Success May Depend on the Big Brands Given that the gTLDs have been launched for profit—as opposed to supporting brands—one would think that there is a profitability threshold well above 10,000 names. It is possible that many of the gTLDs will do their best to stick around for a year after launching general availability, see what their renewal figures are, and then close shop if the numbers do not meet whatever threshold they have set for themselves. Ironically, their survival might depend on the success of the .BRAND TLDs, almost none of which has launched yet. The large brands that have applied for TLDs have the money to market their new TLDs if they so choose and make their new TLDs a key part of their marketing strategy. If they do, and if the public latches on, perhaps that will fuel interest in the non-brand gTLDs. If not, the whole system could fail and few will have the stomach to apply for more gTLDs when the second round comes around.

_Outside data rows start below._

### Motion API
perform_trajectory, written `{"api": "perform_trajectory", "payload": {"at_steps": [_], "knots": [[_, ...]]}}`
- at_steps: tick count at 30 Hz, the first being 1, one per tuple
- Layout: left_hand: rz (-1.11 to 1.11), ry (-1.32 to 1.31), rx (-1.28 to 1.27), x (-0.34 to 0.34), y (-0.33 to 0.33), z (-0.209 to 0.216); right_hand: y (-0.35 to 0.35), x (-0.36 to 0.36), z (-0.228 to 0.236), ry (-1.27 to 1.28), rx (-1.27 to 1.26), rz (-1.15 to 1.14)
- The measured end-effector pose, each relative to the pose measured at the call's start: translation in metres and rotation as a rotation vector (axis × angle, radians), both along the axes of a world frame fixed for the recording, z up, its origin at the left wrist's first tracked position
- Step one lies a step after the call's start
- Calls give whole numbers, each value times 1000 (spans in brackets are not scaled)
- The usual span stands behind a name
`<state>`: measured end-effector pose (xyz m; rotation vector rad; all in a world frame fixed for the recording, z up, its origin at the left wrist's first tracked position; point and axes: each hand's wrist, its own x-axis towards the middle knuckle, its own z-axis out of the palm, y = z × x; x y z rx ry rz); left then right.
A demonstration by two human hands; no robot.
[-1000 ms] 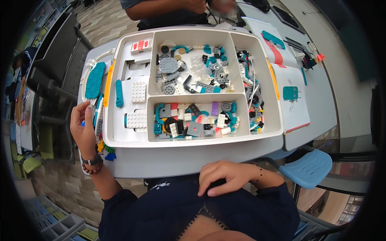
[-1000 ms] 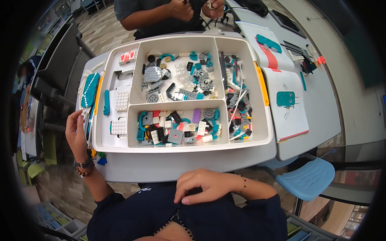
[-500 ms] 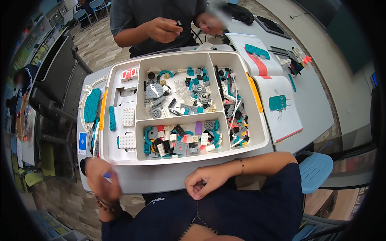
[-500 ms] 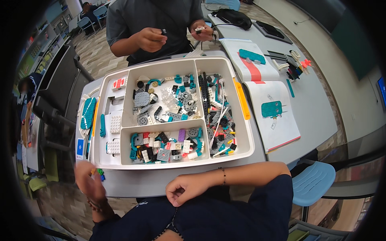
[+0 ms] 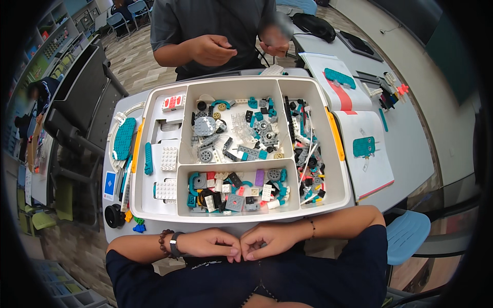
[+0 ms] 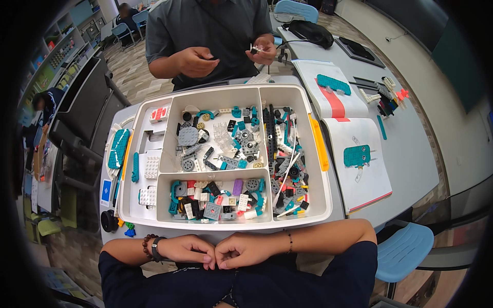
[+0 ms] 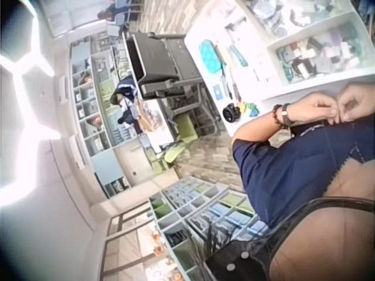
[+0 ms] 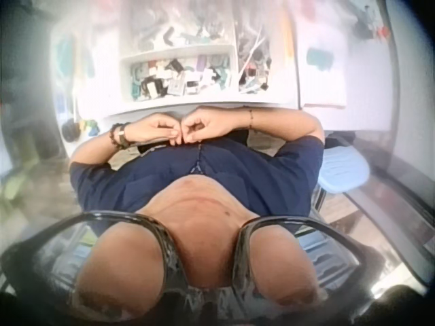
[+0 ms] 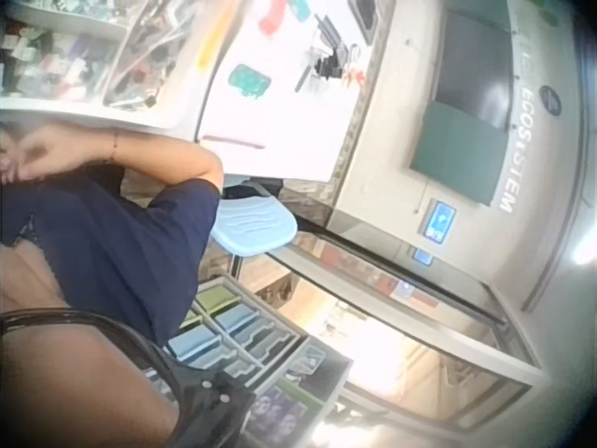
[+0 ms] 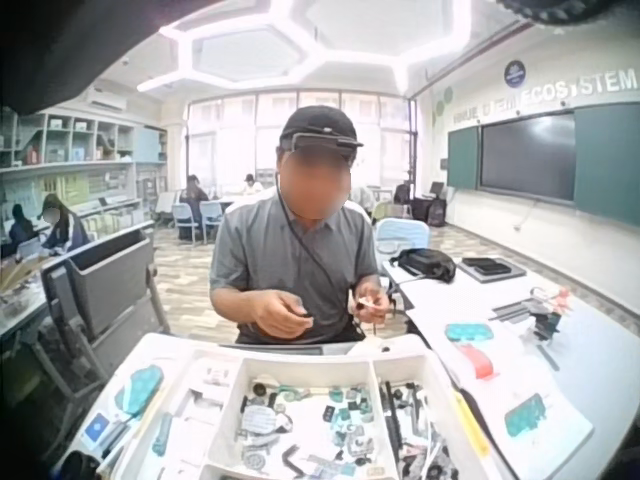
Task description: The person assembles LEGO Technic parts at a table, picking up beams, gears, and connectors from a compartmentalized tray and snapping them together. They handle a black wheel and attach it to a teal axle, then connect additional beams and small components. A second person across the table also assembles parts.
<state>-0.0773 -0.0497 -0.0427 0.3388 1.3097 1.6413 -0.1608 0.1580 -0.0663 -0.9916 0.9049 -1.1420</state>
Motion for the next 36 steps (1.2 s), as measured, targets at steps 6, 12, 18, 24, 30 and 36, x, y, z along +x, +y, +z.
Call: {"api": "perform_trajectory", "payload": {"at_steps": [6, 12, 18, 24, 30, 36], "knots": [[31, -33, 82, 2, -3, -4, -1, -4, 7, 13, -11, 13], [50, -90, 149, -2, -5, -9, 0, -8, 4, 14, 35, 28], [52, -111, 192, -1, -5, -8, 0, -11, 8, 121, 5, 71], [55, -129, 209, -2, -5, -13, 0, -12, 7, 93, 11, 56], [65, -143, 224, -2, -5, -9, 0, -12, 7, 68, 4, 50], [77, -138, 211, -2, -4, -9, 0, -12, 5, 75, 13, 64]]}}
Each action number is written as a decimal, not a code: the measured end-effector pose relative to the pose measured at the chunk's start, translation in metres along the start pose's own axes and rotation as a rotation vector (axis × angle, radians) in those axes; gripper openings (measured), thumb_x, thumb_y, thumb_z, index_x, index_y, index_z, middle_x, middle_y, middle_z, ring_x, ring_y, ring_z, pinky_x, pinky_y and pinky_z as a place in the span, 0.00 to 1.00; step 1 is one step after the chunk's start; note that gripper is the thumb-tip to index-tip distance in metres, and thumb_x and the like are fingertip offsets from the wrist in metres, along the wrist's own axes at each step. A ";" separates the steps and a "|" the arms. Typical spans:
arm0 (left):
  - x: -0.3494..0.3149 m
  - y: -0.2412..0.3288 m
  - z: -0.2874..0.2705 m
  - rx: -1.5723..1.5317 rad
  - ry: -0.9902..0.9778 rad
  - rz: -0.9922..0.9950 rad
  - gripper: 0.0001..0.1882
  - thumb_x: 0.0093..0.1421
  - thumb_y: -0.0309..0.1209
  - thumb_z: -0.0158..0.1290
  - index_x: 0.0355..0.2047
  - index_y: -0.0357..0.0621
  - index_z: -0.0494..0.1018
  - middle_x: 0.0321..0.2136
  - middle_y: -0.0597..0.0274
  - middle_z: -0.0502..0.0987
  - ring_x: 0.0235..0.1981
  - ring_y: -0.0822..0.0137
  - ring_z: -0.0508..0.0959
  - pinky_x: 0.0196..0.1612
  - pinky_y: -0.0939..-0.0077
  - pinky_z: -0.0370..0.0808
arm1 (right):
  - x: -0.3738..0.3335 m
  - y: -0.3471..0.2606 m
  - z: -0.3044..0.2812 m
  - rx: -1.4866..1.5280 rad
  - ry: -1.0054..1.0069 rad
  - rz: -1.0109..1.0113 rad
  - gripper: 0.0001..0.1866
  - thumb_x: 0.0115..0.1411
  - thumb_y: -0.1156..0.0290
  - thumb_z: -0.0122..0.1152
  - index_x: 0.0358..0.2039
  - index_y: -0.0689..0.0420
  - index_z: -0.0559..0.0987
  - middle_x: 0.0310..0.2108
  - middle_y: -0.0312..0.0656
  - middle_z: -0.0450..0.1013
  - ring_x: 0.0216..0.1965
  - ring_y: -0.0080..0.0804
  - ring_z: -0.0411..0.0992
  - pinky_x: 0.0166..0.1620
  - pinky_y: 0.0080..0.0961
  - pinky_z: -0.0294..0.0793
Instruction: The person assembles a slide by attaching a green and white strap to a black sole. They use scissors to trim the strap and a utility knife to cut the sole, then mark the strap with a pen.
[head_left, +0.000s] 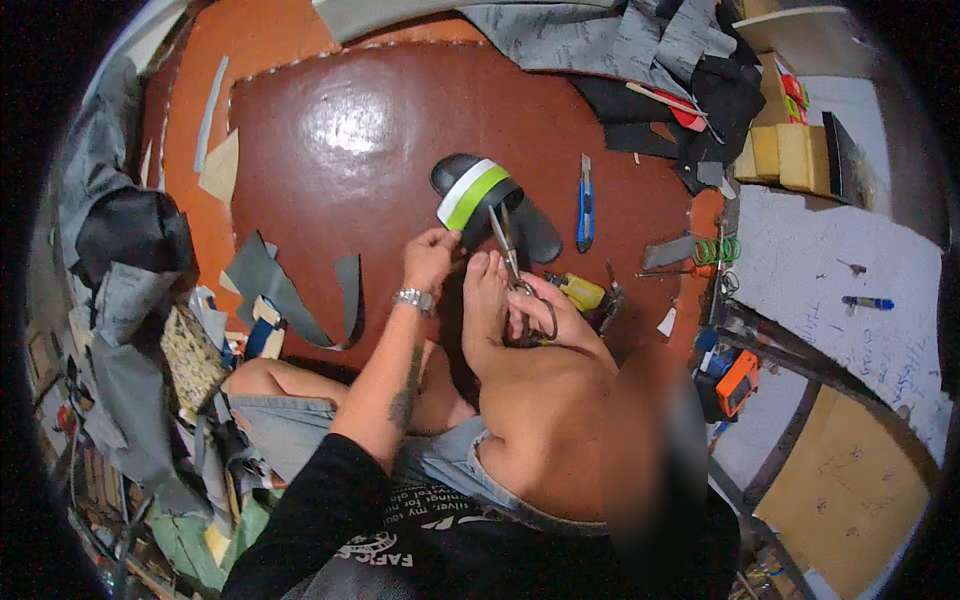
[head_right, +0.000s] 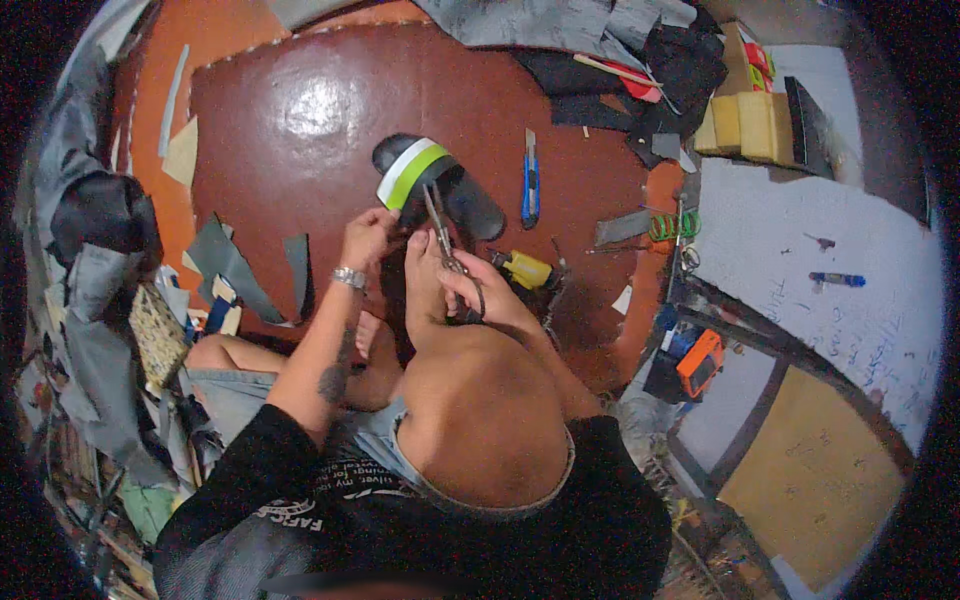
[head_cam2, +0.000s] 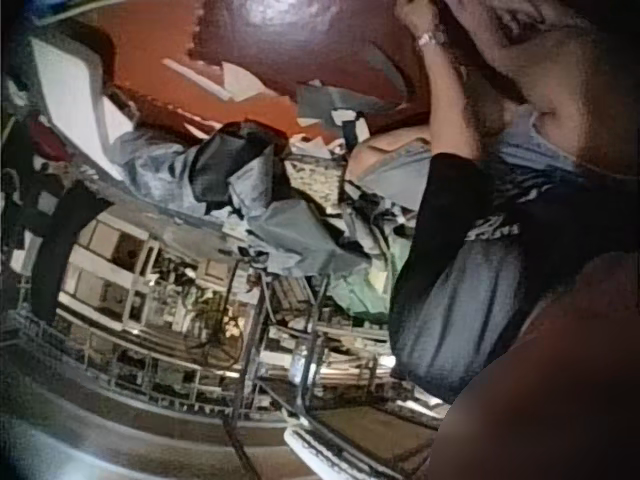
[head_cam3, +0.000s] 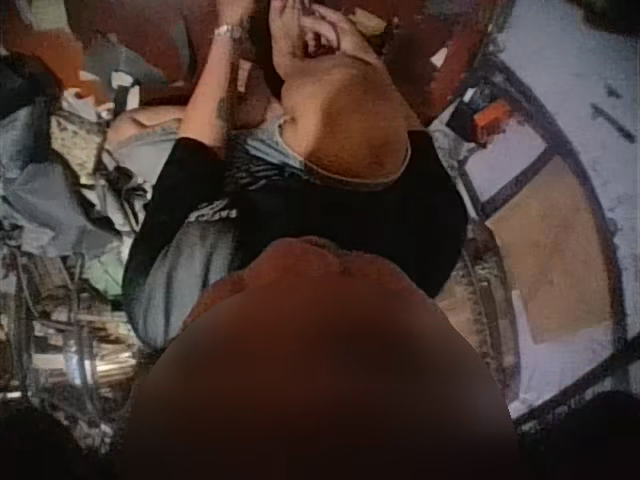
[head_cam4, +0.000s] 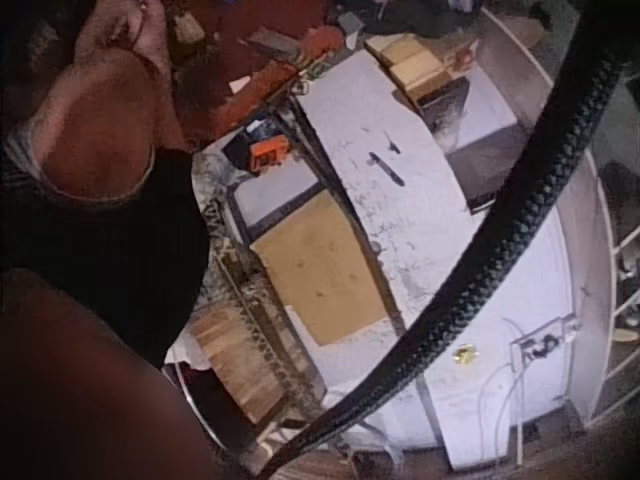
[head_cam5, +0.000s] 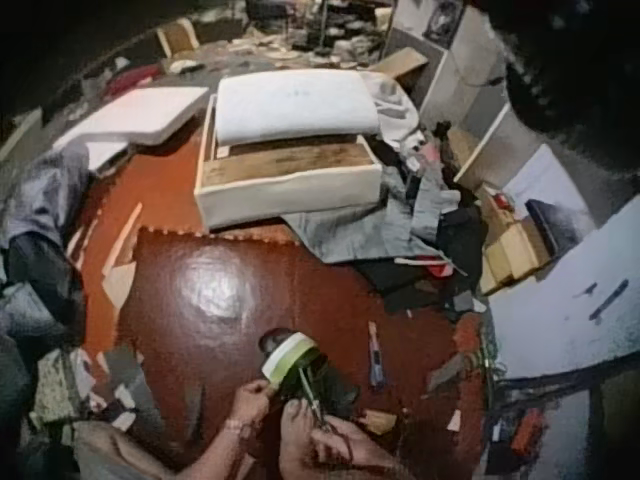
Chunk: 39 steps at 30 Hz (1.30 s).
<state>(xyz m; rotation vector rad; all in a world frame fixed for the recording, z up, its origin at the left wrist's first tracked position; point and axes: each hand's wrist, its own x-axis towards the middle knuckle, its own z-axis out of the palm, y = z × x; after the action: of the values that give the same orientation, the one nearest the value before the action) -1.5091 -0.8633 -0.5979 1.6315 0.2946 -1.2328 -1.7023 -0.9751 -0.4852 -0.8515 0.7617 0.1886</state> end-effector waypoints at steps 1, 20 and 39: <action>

Brand Protection In terms of brand protection, brandowners have different options. Some companies have taken a wait-and-see approach given that this territory is uncharted—especially as opposed to the costly approach of blanketing the gTLD landscape with defensive registrations. Some companies have taken a mix and match approach to the following options: 1) paying approximately $3,000 for a block across the gTLDs run by the registry “Donuts,” since Donuts operates a significant number of TLDs and $3,000 is less than what it typically costs to go through a Uniform Domain-Name Dispute-Resolution Policy (UDRP) proceeding; 2) putting important marks on the Trademark Clearinghouse List (TMCH), and responding to the TMCH notices when a threat arises and monitoring for cybersquatting and typosquatting as usual; and, 3) registering domain names for important marks during the Sunrise period for gTLDs associated with a company’s particular industries. You should consult your internal experts and, if necessary, outside counsel, to come up with the right approach for your brand.